O "sumiço" repentino de uma cifra bilionária das demonstrações de resultados trouxe diversas críticas sobre o viés político da decisão. Com lucro maior no curto prazo, os dividendos também aumentam, beneficiando o governo, na posição de controlador da Petrobras, o que fez com que as palavras "manobra contábil" e "contabilidade criativa" se multiplicassem nos relatórios de análise de diversos bancos.

Mas apesar do efeito bastante conveniente para os acionistas no curto prazo, especialistas ouvidos pelo Valor garantem que não há nenhum passe de mágica ou truque na medida. O que a Petrobras fez foi adotar um dispositivo previsto pelo pronunciamento contábil 38 (CPC 38) e ainda pouco conhecido, que rege a chamada "contabilidade de hedge". O intuito é reduzir o sobe-e-desce na última linha do balanço e trazer um retrato mais claro da situação operacional da companhia nas demonstrações de resultados.

Petrobras e Braskem vão utilizar parte da variação cambial sobre sua dívida em moeda estrangeira como "proteção" para uma eventual queda do câmbio em uma fatia de suas receitas previstas com exportação. Sem a contabilidade de hedge, toda a dívida em moeda americana é corrigida pela cotação do dólar: a diferença é contabilizada como ganho ou perda financeira, ainda que a maior parte desse passivo vencerá apenas no longo prazo.
Com o mecanismo, a variação cambial sobre parte dessa dívida é "reservada" numa conta no patrimônio líquido e só passa para a demonstração de resultados quando a receita que serve como contrapartida é faturada. A Petrobras se inspirou na fabricante de alimentos BRF, única empresa de grande porte adotar o mecanismo que contrapõe dívidas a exportações no país. Segundo apurou o Valor , técnicos da estatal consultaram a equipe financeira da companhia para entender melhor o modelo.

O CPC 38 prevê diversas situações em que instrumentos de hedge podem contar com uma contabilização especial. Mas, na maioria dos casos, esses instrumentos envolvem derivativos. A única exceção, que permite a utilização de um não derivativo, é para a proteção de um risco cambial. "As empresas estão mais acostumadas a utilizar o CPC 38 para contabilizar derivativos. Poucas ainda sabem ou tem segurança para utilizar o dispositivo que autoriza o uso de dívida", afirma César Ramos, autor do livro "Derivativos, riscos e estratégias de hedge" e consultor de companhia que adotaram a prática, como a própria BRF.

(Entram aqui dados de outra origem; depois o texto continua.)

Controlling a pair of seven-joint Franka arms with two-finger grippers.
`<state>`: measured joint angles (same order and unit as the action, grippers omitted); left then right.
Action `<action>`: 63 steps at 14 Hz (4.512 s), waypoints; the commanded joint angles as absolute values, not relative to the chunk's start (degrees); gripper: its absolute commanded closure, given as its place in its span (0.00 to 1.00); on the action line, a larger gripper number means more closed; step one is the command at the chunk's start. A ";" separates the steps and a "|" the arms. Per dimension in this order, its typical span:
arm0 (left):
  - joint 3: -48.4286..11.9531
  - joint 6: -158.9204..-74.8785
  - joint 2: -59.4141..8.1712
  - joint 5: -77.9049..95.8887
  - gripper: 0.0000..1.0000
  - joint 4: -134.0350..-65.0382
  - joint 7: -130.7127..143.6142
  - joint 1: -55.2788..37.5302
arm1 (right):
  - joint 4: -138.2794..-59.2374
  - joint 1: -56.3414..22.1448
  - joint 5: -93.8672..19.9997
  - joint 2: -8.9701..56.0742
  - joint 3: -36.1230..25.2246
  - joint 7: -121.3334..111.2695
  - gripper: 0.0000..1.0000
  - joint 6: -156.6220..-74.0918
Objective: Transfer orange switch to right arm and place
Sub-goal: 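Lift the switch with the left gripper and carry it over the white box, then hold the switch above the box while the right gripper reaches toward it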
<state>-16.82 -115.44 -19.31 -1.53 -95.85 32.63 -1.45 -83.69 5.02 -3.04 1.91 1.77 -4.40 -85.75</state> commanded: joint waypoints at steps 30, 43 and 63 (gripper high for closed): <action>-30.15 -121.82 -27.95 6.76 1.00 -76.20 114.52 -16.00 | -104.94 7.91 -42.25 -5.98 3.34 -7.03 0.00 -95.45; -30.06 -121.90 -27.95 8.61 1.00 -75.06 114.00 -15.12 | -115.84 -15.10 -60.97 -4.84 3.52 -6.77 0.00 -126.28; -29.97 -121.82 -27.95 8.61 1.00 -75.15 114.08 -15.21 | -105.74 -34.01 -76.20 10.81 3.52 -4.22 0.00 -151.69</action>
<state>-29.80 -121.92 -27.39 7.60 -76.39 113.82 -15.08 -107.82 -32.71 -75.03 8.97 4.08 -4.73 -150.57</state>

Com o modelo, tanto Petrobras quanto Braskem se protegem de uma eventual queda do dólar sobre a receita com exportações. Na prática, o que as empresas fizeram foi "garantir" parte de sua receita operacional no câmbio de maio - quando o dólar Ptax estava próximo dos R$ 2 -, quando a operação foi designada.

Num exemplo hipotético (ver esquema ao lado), a empresa tem US$ 1 milhão em dívidas em dólar e US$ 1 milhão em receitas com exportação a ser faturadas. Se o câmbio for a R$ 1,50, o "ganho" de R$ 500 mil com a variação cambial sobre a dívida fica reservado no patrimônio líquido. Quando a exportação for faturada, caso o câmbio se mantenha nesse patamar, trará uma receita de R$ 1,5 milhão - menor que a esperada em maio, portanto. A variação cambial sobre a dívida, que estava reservada no patrimônio, no entanto, entra como um ganho na receita operacional, que, no fim das contas, fica em R$ 2 milhões - travada, portanto, no câmbio inicial de R$ 2.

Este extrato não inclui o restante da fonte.